The Brooks Range

    Photo: Courtesy of Cameron Baird/arcticwild.com

THE SELL: Unmitigated solitude. And caribou.
If you haven't read John McPhee's Coming into the Country , go get it. McPhee captures the remarkable remoteness of this pristine region, one of the least-visited places in the state, where massive caribou herds roam, six Wild and Scenic rivers flow, and there are no trails or roads. It's a place where you're likely to see a wolf stalking a line of caribou ten miles long. At the heart of this eight-million-acre protected area is Gates of the Arctic National Park, one of the crown jewels of the NPS system, perfect for river trips and backpacking. It's so out there that it can be difficult to navigate on your own, so we recommend plugging into one of the following expert outfitters.

OUTFITTED: In August, Arctic Wild spends ten days trying to catch up with the 400,000-strong Western Arctic caribou herd on the Nigu River. You may not see a half-million caribou at once, but there's almost always a steady flow of between ten and 100 animals feeding on the willows along the river or roaming the hills, nose to butt. Riddled with Eskimo ruins dating back thousands of years, the Class II–plus Nigu starts in Gates of the Arctic, then leaves the park and flows through glacial moraines. The gravelly ridges are ideal for all-day hikes into the Arctic landscape. At the end of the day, you'll enjoy a good glass of boxed wine with chili and homemade cornbread—a warming antidote to the massive terrain ($4,400, including internal air from Fairbanks; arcticwild.com).

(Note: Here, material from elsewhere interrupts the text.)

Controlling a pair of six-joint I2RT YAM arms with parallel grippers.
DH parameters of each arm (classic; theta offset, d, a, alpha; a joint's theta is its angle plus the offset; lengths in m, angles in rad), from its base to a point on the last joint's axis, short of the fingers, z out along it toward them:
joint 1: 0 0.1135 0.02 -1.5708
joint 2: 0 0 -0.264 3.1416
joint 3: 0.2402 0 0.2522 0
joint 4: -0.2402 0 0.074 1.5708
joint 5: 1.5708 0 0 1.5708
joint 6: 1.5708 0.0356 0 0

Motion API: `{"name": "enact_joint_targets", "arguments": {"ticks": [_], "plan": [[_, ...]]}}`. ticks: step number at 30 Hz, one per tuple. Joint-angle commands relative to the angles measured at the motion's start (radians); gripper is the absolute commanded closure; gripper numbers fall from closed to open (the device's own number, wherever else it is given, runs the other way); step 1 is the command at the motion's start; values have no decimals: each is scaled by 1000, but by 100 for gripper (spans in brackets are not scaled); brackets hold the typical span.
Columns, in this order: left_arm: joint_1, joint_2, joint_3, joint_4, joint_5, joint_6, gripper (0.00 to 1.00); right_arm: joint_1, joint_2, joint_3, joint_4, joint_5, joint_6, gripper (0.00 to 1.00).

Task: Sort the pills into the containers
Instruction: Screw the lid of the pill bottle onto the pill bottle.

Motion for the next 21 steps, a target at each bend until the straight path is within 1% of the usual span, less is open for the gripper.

OUTFITTED: Photographers who want to skip the float and focus on the caribou herds and blazing fall tundra should plan on Arctic Treks' Fall Caribou Basecamp trip, August 24–30. You'll set up camp at a high lake in the Endicott Mountains, in the northwest corner of the park, then fan out along the tundra to watch the caribou (and likely grizzlies, black bears, and wolves) stream by as the Northern Lights eventually flare up the Indian summer sky. The trip is as out there as it gets, but you're in good hands: Owner Jim Campbell and his partner, Carol Kasza, have been guiding here for more than 30 years ($3,575, including internal air from Fairbanks; arctictreksadventures.com).